Exercise requirements | For the records below, output word for word the lines from the one with "This sheet records" up to and including the one with "Length unit: cm.". No pictures.
^^^^^^^^
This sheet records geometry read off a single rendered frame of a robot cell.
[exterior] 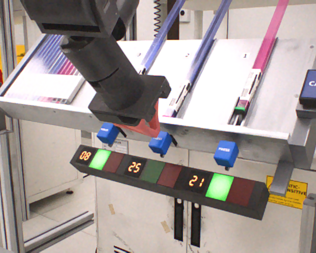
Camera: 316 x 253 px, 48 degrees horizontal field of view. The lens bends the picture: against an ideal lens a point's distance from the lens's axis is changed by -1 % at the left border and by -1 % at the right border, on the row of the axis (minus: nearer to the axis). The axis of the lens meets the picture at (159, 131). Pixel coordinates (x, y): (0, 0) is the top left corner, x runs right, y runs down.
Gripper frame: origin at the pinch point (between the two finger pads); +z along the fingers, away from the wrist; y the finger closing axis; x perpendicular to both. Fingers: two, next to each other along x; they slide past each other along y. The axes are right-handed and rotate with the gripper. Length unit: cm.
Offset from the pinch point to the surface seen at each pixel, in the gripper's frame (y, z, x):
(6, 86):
^^^^^^^^
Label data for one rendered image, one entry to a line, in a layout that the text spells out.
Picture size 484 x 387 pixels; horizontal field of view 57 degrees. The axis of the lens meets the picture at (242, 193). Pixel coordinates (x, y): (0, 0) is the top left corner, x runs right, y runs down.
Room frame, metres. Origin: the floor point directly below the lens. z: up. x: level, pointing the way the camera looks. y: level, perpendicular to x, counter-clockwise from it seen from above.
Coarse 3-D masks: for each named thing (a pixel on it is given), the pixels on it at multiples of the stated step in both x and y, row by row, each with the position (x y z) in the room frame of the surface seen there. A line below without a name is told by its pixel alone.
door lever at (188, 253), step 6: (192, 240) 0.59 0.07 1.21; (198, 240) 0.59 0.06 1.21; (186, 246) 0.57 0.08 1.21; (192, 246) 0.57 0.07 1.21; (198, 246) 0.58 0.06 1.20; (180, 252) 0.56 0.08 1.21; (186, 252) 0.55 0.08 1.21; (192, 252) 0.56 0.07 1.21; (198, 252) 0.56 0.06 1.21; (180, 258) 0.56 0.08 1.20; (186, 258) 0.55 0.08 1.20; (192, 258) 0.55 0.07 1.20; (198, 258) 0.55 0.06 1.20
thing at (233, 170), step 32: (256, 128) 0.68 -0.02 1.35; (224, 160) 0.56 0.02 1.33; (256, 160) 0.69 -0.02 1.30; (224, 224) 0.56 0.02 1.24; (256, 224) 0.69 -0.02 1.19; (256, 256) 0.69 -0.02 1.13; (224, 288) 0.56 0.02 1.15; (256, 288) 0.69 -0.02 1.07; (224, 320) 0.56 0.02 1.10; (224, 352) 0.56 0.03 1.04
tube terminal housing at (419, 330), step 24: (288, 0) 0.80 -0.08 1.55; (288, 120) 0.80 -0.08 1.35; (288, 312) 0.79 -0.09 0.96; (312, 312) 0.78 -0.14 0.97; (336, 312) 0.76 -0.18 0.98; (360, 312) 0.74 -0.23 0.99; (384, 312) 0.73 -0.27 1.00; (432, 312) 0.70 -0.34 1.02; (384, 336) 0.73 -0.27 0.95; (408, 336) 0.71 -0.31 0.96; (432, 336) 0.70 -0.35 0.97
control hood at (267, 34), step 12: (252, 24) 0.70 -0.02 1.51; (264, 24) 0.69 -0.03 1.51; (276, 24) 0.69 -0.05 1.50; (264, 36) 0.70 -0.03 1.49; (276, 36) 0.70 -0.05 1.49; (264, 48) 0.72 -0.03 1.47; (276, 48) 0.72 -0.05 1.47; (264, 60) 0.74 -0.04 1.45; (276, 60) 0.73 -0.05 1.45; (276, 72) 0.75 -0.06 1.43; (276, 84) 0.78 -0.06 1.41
^^^^^^^^
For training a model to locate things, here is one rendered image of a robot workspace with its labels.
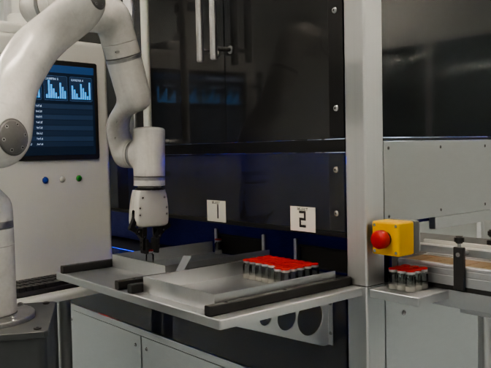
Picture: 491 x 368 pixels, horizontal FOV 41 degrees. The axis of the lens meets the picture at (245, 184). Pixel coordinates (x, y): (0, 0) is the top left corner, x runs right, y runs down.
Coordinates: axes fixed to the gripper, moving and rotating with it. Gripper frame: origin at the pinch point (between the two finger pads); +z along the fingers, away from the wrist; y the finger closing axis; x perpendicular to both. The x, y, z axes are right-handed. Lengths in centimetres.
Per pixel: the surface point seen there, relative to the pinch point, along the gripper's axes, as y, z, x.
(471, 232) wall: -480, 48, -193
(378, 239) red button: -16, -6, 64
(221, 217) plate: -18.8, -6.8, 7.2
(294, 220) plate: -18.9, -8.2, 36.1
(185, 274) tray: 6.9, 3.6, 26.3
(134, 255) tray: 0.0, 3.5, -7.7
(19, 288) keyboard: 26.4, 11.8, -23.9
^^^^^^^^
Exercise output |
This sheet records geometry read off a single rendered frame of a robot cell.
[exterior] 
Camera: 316 x 253 px, 48 degrees horizontal field of view. The lens bends the picture: against an ideal lens a point's distance from the lens's axis is changed by -1 % at the left border and by -1 % at the right border, on the row of the axis (minus: nearer to the axis). The axis of the lens meets the picture at (159, 131). Pixel coordinates (x, y): (0, 0) is the top left corner, x runs right, y runs down.
Gripper frame: origin at the pinch point (between the two finger pads); +z along the fingers, away from the wrist; y the finger closing axis; x perpendicular to both. Fingers: two, next to each other along x; they slide past each other along y. The axes are right-handed and rotate with the gripper. Length unit: cm.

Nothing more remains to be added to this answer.